L'altro giorno ho pensato che, se cambierò casa, la mia cucinasarà quella che mi mancherà di più. 
I divani si rimpiazzano, un letto nuovo lo camuffo, sono bravissima a rivestire testate ammaccate con i granfoulard, gli elettrodomestici non sono la mia passione e non son capace di rimpiangere davvero un frigorifero, anche se grande, panciuto, americano come il mio, che forse non entrerà in una nuova casa già in parte arredata. 
Rimpiangerò proprio l'atmosfera della mia cucina e il tavolo sotto questo lampadario, un modesto ma squinzioso ikea a più braccia, con le sue brave lampadine a fiammella, e noi che su quelle braccia abbiamo appeso di tutto. 
Il nostro tavolo da cucina di chi ama le canzonette e il vinile.., tavolo che porteremo con noi ovunque si andrà, con pasti veloci a tre apparecchiati sotto l'albero della cuccagna: l'omino di rami e semi della bottega equo&solidale, il pipistrello di velluto comprato a Urbino per un figlio piccolo, e per la sua più giovane mamma, una sera d'inverno e il naso rosso fra salite e discese, dita che giocano sotto i guanti: e un pipistrello va appeso a testa in giù, con le sue ali di velluto chiuse e sovrapposte, il quadratino di velcro a custodirle. Una ghirlanda piccola di Natale, che però ha fiori blu, e ci è piaciuta tutto l'anno. 
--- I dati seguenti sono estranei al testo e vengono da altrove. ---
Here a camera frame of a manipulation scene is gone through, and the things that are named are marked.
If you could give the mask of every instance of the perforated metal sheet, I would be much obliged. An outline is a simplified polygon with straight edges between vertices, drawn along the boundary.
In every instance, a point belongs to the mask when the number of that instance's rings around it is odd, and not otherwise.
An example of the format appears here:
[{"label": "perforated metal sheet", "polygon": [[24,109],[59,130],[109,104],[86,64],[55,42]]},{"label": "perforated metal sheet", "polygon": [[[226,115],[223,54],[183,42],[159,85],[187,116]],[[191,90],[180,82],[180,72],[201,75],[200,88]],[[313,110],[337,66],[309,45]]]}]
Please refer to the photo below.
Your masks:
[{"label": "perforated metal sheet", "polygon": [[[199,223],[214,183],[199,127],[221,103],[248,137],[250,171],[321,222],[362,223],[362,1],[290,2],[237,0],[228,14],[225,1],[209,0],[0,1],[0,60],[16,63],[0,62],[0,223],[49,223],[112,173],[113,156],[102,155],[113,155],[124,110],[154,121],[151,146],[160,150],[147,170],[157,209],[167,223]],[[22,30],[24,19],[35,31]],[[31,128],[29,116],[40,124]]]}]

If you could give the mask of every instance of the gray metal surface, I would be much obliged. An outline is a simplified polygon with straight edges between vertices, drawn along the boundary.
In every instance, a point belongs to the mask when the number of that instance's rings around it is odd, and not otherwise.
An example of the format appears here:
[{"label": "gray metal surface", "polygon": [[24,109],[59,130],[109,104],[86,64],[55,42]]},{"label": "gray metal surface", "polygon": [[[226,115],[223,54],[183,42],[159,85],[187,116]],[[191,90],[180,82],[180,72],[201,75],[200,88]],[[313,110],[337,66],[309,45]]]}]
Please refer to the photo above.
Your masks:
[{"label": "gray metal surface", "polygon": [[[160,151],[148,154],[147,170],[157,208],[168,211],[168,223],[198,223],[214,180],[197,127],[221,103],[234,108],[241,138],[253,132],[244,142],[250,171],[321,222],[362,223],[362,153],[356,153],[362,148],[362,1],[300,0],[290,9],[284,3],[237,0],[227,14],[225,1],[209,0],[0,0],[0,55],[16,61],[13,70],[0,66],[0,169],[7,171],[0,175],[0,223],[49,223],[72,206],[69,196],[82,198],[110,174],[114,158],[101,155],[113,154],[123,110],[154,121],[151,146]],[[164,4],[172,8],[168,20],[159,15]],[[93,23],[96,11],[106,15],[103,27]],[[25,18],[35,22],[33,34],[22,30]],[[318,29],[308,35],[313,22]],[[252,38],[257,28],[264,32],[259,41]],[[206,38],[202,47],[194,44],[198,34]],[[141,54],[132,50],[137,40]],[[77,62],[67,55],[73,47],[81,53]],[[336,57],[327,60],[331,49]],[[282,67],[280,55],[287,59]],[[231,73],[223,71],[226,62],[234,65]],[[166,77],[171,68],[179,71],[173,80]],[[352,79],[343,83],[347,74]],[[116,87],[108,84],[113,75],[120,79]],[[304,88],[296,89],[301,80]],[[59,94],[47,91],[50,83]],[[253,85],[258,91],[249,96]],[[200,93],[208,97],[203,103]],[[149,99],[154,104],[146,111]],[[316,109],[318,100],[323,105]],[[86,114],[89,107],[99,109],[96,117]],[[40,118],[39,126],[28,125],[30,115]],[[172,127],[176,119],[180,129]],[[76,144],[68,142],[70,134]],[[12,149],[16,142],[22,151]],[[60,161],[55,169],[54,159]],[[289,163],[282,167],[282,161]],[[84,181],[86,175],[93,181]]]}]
La scheggia di una pietra gioiello e il suo filo invisibile, non me la sarei mai messa ma, in compenso, perchè non appenderla? e il piccolo Peter, scalatore di alta quota che si arrampica sul suo filo di cotone, sceso qualche anno fa dagli Ortisei fino a Pesaro, durante l'unica breve vacanza fatta come mamma single: lui teneva a me e alla montagna, ma Peter si sarebbe inceppato poco dopo sul suo nodo, chissà se voleva dir qualcosa.
L'albero della cuccagna, nato solo per farci compagnia in cucina, che aggiorniamo secondo gli umori e dimentichiamo di spolverare, che oscillava sotto gli assalti di una gatta giovane e impulsiva e ha visto compiti e merende, è ammutolito davanti a discussioni, lacrime piante e trattenute, vassoi di tartine preparate per far festa nei giorni più soli, quelli di festa; ha annusato gli spaghetti della mezzanotte, ascoltato la musica che si balla in cucina, trattenuto il fiato con un sorriso, quando tu eri con me e ti baciavo, quella sera.
Luccicato sulla testa dei miei figli adolescenti einnamorati, sorrisi e gelato, aria calda dell’estate dalla finestra aperta, io che arrivo e faccio un giro di cucchiaino, prima della buonanotte.  
Forse gli piacerebbe essere davvero un albero della cuccagna, e non un lampadario strampalato: ma gli abbiamo regalato una famiglia, che è meglio di una piazza.